Extracted data entries

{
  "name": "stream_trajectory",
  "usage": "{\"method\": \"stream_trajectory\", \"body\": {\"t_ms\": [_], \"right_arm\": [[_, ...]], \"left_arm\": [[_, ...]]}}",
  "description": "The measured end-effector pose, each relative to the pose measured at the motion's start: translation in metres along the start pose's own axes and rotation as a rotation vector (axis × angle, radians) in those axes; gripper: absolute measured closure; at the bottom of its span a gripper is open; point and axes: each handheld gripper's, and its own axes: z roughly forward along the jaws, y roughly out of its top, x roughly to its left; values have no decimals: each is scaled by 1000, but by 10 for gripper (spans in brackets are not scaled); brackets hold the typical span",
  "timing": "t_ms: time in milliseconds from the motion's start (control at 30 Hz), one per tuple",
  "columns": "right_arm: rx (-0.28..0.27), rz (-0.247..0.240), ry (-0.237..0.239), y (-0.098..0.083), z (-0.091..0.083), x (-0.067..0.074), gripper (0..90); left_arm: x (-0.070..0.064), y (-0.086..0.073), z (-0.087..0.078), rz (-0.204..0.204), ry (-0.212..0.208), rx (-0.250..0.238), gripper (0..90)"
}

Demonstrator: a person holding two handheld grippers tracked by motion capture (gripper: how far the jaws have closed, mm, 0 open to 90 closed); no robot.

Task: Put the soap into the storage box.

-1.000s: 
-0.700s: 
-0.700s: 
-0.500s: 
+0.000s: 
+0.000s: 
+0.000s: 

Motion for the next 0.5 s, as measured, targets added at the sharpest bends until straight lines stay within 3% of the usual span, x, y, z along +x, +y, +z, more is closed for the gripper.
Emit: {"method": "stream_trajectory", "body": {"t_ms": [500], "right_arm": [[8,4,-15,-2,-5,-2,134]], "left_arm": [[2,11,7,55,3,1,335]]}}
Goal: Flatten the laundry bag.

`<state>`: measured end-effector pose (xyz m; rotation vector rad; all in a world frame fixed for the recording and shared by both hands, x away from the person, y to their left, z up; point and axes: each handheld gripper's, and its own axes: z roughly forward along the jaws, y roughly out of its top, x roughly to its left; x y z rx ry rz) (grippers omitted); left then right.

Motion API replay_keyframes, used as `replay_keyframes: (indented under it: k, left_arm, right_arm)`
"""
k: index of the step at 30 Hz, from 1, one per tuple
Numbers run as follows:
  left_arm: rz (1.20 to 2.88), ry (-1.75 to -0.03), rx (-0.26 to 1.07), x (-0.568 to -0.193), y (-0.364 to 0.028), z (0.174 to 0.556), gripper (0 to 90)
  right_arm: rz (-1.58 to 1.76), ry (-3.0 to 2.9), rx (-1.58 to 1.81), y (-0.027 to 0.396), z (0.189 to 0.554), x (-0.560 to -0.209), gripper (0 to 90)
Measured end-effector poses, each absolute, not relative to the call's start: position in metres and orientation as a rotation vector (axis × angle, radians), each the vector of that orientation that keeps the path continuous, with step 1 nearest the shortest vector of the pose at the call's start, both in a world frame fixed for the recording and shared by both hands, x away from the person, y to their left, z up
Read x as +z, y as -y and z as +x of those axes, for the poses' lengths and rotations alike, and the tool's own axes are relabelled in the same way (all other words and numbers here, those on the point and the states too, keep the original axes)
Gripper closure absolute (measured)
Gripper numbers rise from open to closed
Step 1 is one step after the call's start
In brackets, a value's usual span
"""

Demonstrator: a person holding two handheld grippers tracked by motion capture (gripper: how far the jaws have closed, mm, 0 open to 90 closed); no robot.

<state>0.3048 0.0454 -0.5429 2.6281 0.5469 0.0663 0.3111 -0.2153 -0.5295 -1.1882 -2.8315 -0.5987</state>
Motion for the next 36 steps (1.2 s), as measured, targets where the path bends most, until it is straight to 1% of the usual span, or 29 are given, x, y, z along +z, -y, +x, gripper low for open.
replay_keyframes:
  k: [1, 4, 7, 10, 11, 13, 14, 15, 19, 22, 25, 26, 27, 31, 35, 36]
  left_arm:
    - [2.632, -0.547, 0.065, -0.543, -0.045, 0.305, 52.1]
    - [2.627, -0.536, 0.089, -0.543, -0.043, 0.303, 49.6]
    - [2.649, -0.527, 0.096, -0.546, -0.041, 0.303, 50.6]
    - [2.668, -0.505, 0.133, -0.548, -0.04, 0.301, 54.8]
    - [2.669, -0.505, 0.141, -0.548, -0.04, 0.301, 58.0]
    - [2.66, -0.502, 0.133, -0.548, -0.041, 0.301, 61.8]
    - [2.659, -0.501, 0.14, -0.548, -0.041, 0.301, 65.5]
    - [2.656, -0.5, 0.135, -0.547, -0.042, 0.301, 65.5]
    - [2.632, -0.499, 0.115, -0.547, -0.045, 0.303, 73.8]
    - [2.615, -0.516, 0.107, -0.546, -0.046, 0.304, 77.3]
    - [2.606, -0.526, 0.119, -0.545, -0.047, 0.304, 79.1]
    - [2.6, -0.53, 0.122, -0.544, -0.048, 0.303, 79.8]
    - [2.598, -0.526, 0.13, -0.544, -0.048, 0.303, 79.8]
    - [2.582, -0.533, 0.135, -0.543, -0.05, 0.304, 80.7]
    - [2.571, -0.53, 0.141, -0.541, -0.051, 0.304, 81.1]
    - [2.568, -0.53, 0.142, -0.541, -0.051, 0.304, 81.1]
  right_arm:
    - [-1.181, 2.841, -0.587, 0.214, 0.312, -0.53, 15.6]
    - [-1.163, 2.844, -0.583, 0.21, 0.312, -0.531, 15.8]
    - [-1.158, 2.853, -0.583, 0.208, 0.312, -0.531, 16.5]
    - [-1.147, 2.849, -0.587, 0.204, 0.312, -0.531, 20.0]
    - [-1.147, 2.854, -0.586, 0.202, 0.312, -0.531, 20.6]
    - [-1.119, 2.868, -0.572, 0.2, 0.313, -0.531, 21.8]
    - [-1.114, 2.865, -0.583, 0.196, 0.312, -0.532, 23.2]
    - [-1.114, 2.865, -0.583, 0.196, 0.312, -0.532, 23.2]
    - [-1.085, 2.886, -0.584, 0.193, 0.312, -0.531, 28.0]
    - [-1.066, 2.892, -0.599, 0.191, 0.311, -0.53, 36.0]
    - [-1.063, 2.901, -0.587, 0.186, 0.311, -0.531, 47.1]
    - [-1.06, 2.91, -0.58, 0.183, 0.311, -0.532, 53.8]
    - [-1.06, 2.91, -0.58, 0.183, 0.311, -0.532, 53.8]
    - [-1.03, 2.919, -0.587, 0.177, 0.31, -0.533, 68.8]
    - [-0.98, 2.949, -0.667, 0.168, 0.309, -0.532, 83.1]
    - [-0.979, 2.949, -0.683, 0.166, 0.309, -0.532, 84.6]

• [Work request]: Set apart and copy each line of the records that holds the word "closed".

• [Answer section]:
Demonstrator: a person holding two handheld grippers tracked by motion capture (gripper: how far the jaws have closed, mm, 0 open to 90 closed); no robot.
Motion for the next 0.5 s, as measured, targets added at the sharpest bends until straight lines stay within 3% of the usual span, x, y, z along +x, +y, +z, more is closed for the gripper.
Gripper numbers rise from open to closed
Demonstrator: a person holding two handheld grippers tracked by motion capture (gripper: how far the jaws have closed, mm, 0 open to 90 closed); no robot.

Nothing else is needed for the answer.